A concrete example of submodular normalized capacity satisfying Theorem 4 is \(\nu (A)=u\left( {\mathcal {L}} (A)\right) \), where \({\mathcal {L}}\) denotes the Lebesgue measure, u is the distortion defined by \(u(t)=\frac{2t}{t+1}\) and \(c=2\). Indeed, \(\nu ([0,1])=1\) and \(\nu (A)=\frac{2{\mathcal {L}}(A)}{{\mathcal {L}}(A)+1}\).

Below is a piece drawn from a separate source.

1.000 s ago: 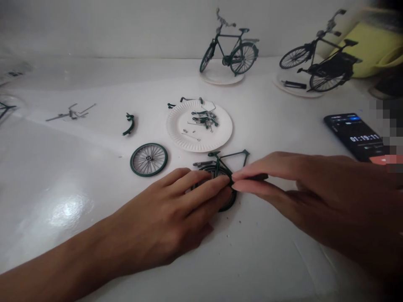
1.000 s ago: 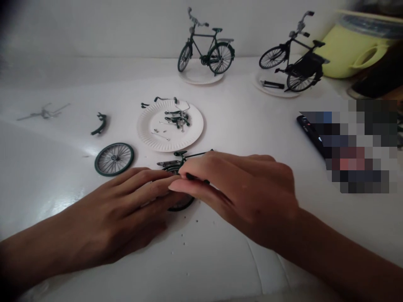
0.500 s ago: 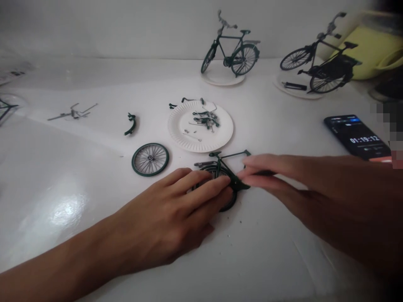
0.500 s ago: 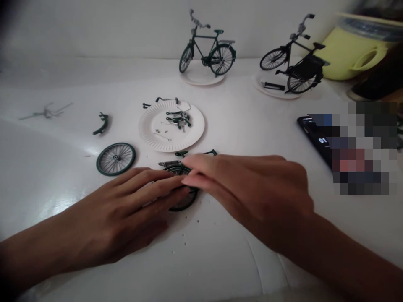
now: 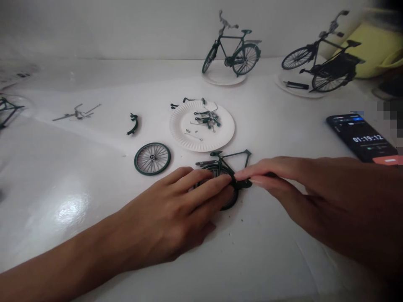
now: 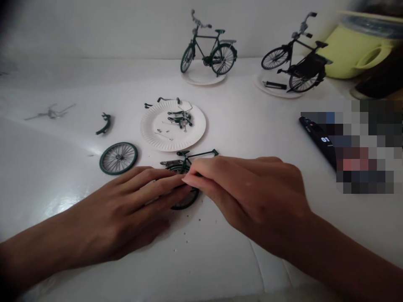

Denoting \({\mathcal {L}} (A)=x\), we get \(\nu (A)=\frac{2x}{x+1}\) and

$$\begin{aligned} {\overline{\nu }}(A)=1-\nu ([0,1]\setminus A)=1-\frac{2{\mathcal {L}}([0,1]\setminus A)}{{\mathcal {L}}([0,1]\setminus A)+1}=1-\frac{2(1-x)}{2-x}=\frac{x}{2-x}. \end{aligned}$$

Then, a simple computation shows that \(\frac{2x}{x+1}\le 2\cdot \frac{2}{2-x}\) for all \(x\in [0,1].\) Therefore Theorem 4 holds for \(\nu \) when \(c=2\).

(b):

Theorem 4 remains valid for submodular and normalized capacities of the form \(\nu (A)=u\left( {\mathcal {L}}(A)\right) \), with u a nondecreasing, concave function with \(u(0)=0\), \(u(1)=1\) and a constant \(c\ge 1\) such that \(u(x)\le c[1-u(1-x)]\) for all \(x\in [0,1]\).

(c):

Theorem 4 can be easily adapted to the case of Szász-Mirakjan-Kantorovich-Choquet operators and Baskakov-Kantorovich-Choquet operators.